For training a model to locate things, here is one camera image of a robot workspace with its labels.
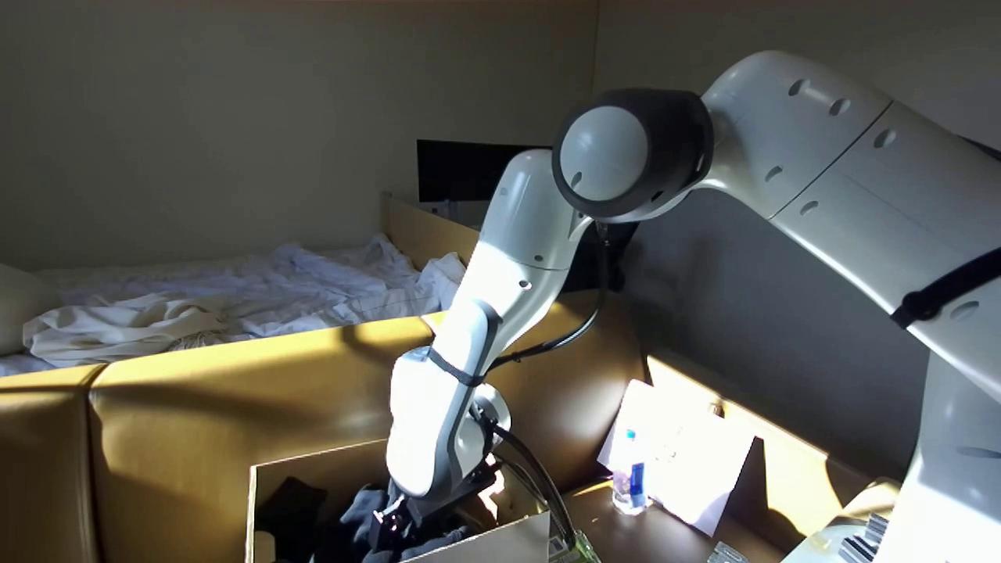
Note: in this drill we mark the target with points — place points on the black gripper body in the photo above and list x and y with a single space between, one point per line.
440 506

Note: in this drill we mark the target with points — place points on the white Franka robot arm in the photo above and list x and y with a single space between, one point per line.
814 177

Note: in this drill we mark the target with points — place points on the tan leather couch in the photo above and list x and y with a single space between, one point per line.
206 417

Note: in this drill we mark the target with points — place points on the open cardboard box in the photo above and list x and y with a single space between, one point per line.
688 448
500 544

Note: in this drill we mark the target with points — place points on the small green packet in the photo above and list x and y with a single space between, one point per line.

◆ Task directions: Starting with the line that contains "on the open", restate every line through the end of the records above, exactly and with no other lines.

◆ Solved problem:
Note: in this drill we mark the target with points — place points on the open cardboard box in the photo above and list x and y with a single space between, one point per line.
688 448
500 544

Note: in this drill we mark the target with points — place points on the small green packet in the photo above and list x and y with a single space between, one point per line.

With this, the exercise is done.